= Edward Sinnott =

Newfoundland businessman and politician

Edward Francis Sinnott (1864-1936) was a merchant and politician in Newfoundland. He represented Placentia and St. Mary's in the Newfoundland House of Assembly from 1919 to 1928.

The son of John Sinnott, he was born in Placentia and was educated there and at St. Patrick's Hall in St. John's. He worked in the grocery, wine and spirits business in St. John's and then, in 1884, set up his own business selling wine and spirits. During World War I, when the sale of alcohol was prohibited, he went into the grocery business with a Mr. Clancy. He was also a director of the British Clothing Company. He was first elected to the Newfoundland assembly in 1919 and was re-elected two more times. From 1928 to 1934, Sinnott was a member of the Legislative Council of Newfoundland. He represented the Newfoundland assembly in the 1926 visit to Australia by the Empire parliamentary delegation.

Sinnott was married twice: first to Elizabeth Tobin in 1889 and then to Laura Hartigan in 1923. He was a member of the St.
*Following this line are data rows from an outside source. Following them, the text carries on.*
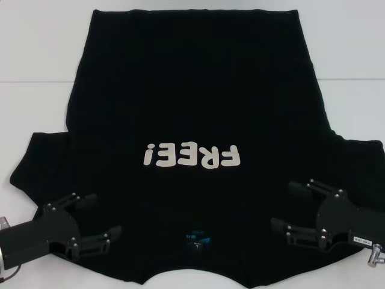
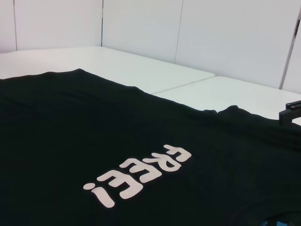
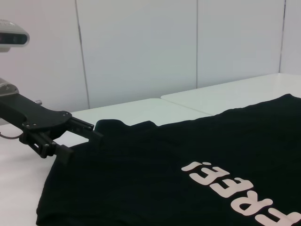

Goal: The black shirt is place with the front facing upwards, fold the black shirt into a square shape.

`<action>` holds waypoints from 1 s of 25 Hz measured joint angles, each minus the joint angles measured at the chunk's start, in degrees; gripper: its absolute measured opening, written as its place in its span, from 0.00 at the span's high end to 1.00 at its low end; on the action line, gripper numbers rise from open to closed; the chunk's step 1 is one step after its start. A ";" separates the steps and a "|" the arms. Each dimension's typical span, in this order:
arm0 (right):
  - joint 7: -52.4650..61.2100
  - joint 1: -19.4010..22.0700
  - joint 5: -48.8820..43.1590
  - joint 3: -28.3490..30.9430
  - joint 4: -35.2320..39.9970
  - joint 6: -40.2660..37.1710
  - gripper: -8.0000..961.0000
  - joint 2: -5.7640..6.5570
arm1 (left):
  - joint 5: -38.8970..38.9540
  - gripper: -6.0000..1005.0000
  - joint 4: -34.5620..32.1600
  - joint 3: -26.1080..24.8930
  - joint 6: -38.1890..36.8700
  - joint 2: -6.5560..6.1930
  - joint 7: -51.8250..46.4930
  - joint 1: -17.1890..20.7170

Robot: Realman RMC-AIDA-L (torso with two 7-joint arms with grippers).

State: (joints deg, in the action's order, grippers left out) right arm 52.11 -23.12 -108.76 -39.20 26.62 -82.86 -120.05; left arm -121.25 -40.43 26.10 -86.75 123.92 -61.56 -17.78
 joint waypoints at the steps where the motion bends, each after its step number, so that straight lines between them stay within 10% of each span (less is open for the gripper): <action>1: 0.00 0.00 0.01 0.00 0.00 0.02 0.05 0.00 | 0.00 0.07 0.00 0.00 -0.03 0.00 -0.04 0.01; 12: 0.00 0.00 0.05 0.19 -0.16 0.08 0.05 0.00 | 0.29 0.09 0.31 -0.31 -0.44 -0.16 -5.89 -0.05; 16: 0.01 -0.13 0.05 0.32 -0.63 0.16 0.05 0.00 | 1.12 0.09 -0.55 -0.23 -1.60 -2.89 -27.82 -1.43; 20: 0.33 -0.15 0.05 0.31 -0.65 0.66 0.05 0.00 | 0.87 0.10 0.71 -0.33 -4.62 -8.27 -48.59 -3.56; 25: 0.34 -0.45 0.04 0.04 -1.12 0.97 0.05 -0.06 | -1.51 0.11 -0.93 -4.50 -2.78 -10.77 -65.16 -4.16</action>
State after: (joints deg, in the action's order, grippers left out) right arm 52.45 -23.58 -108.72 -39.16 25.50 -81.89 -120.10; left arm -122.76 -41.36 21.60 -89.53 113.16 -126.72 -21.94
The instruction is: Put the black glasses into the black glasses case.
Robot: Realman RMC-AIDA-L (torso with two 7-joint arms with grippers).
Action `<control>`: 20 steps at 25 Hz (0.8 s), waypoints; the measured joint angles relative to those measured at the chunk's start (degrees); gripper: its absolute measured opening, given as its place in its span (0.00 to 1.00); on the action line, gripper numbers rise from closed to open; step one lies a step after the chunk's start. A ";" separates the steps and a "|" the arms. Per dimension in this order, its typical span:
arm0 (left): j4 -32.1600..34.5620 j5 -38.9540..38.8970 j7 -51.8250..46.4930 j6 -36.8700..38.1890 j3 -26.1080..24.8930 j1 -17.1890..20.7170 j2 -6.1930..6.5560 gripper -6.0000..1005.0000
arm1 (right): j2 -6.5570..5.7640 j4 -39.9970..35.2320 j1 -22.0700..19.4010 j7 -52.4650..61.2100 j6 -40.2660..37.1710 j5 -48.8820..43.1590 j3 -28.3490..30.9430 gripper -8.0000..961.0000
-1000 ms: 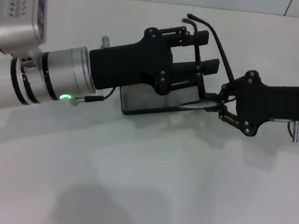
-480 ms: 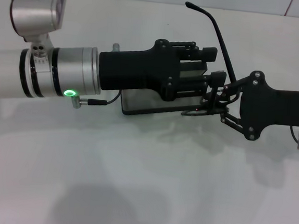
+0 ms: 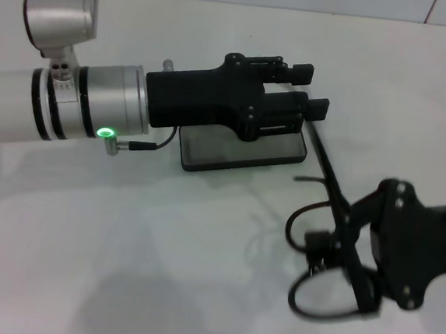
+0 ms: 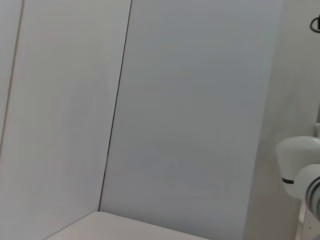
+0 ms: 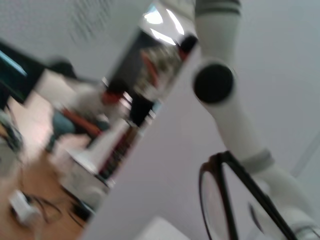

John's Benevolent Irish Society.

In 1877, Sinnott, never having built anything previously, constructed a whaleboat, the Placentia, for the Royal St. John's Regatta on Quidi Vidi Lake. With a crew of six fishermen from Placentia and Sinnott as coxswain, the Placentia took first place. The men had carried the boat on their shoulders along the 145 km (90 mile) trail from Placentia to St. John's, leaving on Saturday night and arriving on the Wednesday morning before the regatta. The crew, known as "The Seven Placentia Giants", was inducted into the Regatta's Hall of Fame in 1987.